Generating parameters for survival distribution

Throughout this vignette, I have been using various assumptions for the parameters - formula, scale, and shape - that define the Weibull-based survival distribution. Where do these assumptions come from and how can we determine what is appropriate to use in our simulations? That will depend, of course, on each specific application and use of the simulation, but there are two helper functions in simstudy, survGetParams and survParamPlot, that are intended to guide the process.

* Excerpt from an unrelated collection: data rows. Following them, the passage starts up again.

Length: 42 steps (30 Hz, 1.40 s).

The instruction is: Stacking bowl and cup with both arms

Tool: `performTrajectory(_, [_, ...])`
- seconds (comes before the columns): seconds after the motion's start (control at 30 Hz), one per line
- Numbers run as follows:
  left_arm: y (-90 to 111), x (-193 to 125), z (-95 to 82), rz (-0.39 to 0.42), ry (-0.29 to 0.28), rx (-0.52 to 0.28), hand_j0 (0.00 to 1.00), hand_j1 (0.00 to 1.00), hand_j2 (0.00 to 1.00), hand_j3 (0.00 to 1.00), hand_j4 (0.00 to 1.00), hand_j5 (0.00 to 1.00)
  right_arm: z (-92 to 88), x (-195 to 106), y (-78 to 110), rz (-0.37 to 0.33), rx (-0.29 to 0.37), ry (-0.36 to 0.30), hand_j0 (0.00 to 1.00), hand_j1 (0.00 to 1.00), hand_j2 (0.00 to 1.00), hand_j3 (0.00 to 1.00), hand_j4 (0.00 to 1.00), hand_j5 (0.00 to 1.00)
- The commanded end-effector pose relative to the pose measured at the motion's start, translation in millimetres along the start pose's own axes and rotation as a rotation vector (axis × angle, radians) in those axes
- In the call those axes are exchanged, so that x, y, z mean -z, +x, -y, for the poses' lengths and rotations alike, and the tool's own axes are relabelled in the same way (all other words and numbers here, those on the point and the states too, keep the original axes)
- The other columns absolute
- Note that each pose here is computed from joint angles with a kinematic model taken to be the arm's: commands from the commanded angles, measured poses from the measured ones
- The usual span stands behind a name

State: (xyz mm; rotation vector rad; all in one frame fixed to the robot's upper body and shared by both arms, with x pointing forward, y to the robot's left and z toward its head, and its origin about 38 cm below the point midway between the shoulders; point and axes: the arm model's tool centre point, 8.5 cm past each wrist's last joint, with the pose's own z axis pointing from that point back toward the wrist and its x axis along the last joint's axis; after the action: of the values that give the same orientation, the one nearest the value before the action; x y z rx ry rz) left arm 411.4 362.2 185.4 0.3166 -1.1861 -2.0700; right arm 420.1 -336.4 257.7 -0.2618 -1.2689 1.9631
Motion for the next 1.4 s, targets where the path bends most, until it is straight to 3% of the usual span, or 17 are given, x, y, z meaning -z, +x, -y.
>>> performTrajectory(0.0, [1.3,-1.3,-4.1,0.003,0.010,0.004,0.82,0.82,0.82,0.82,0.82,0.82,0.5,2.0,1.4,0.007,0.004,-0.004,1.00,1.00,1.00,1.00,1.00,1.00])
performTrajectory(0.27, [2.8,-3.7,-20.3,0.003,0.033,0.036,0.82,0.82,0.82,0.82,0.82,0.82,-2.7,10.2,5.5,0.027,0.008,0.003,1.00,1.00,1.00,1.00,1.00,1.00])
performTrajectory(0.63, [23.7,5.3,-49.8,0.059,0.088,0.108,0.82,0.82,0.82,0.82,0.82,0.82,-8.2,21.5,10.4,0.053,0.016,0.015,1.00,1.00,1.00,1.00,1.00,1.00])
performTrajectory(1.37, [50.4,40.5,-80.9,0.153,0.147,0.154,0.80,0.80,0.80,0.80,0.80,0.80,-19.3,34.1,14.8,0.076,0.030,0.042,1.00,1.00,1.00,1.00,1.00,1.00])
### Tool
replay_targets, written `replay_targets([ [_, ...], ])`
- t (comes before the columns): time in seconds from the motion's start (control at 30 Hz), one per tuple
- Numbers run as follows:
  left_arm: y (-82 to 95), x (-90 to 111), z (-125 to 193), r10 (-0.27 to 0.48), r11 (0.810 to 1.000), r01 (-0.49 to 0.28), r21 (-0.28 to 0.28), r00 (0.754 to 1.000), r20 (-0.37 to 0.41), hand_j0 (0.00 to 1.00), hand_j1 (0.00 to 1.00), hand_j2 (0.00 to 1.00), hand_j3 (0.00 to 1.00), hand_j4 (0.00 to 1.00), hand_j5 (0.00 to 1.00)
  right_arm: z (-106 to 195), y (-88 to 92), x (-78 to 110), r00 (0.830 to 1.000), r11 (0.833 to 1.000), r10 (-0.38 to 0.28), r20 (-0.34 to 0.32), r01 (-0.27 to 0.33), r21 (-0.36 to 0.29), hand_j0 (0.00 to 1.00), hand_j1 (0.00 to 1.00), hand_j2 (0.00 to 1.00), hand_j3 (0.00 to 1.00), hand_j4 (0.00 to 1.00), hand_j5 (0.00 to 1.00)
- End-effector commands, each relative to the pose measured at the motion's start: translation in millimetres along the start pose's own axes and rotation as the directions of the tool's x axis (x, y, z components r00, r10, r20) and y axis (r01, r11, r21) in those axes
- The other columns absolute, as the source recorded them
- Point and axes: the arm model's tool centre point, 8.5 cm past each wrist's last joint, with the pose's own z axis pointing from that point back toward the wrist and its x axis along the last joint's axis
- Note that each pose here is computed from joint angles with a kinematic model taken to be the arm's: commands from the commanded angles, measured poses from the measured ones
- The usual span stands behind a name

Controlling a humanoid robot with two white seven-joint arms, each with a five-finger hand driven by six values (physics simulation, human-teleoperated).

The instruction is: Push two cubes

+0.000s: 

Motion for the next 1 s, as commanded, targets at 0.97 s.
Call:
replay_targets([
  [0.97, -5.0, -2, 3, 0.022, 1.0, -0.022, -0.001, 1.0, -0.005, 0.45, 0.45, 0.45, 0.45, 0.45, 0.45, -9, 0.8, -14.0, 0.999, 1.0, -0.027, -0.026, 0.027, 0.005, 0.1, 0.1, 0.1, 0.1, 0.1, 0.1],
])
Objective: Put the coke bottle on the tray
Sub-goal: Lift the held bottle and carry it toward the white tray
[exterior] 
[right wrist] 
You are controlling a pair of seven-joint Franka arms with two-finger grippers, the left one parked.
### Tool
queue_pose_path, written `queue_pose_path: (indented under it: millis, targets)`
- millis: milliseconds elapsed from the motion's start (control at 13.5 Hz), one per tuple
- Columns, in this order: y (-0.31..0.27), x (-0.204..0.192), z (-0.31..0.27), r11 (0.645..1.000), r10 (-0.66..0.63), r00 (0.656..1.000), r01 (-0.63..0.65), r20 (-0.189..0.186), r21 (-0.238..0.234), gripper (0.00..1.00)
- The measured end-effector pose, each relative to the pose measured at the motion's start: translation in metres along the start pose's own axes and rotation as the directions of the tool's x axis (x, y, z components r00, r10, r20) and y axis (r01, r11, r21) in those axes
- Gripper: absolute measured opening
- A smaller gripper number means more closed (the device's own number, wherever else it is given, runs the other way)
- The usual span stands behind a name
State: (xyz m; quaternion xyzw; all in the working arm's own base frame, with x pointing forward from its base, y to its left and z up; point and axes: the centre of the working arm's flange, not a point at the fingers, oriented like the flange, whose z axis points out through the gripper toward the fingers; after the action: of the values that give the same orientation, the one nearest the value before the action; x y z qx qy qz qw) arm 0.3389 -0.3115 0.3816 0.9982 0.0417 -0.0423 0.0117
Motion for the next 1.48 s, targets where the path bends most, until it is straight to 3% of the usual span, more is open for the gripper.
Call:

survGetParams will provide the formula and shape parameters (the scale parameter will always be set to 1) that define a curve close to points provided as inputs. For example, if we would like to find the parameters for a distribution where 80% survive until day 100, and 10% survive until day 200 (any number of points may be provided):

points <- list(c(100, 0.80), c(200, 0.10))
r <- survGetParams(points)
r
## [1] -17.0065167   0.2969817

We can visualize the curve that is defined by these parameters:

survParamPlot(f = r[1], shape = r[2], points)

And we can generate data based on these parameters:

defS <- defSurv(varname = "death", formula = -17, scale = 1, shape = 0.3)
defS <- defSurv(defS, varname = "censor", formula = 0, scale = exp(18.5), shape = 0.3)

dd <- genData(500)
dd <- genSurv(dd, defS, timeName = "time", censorName = "censor")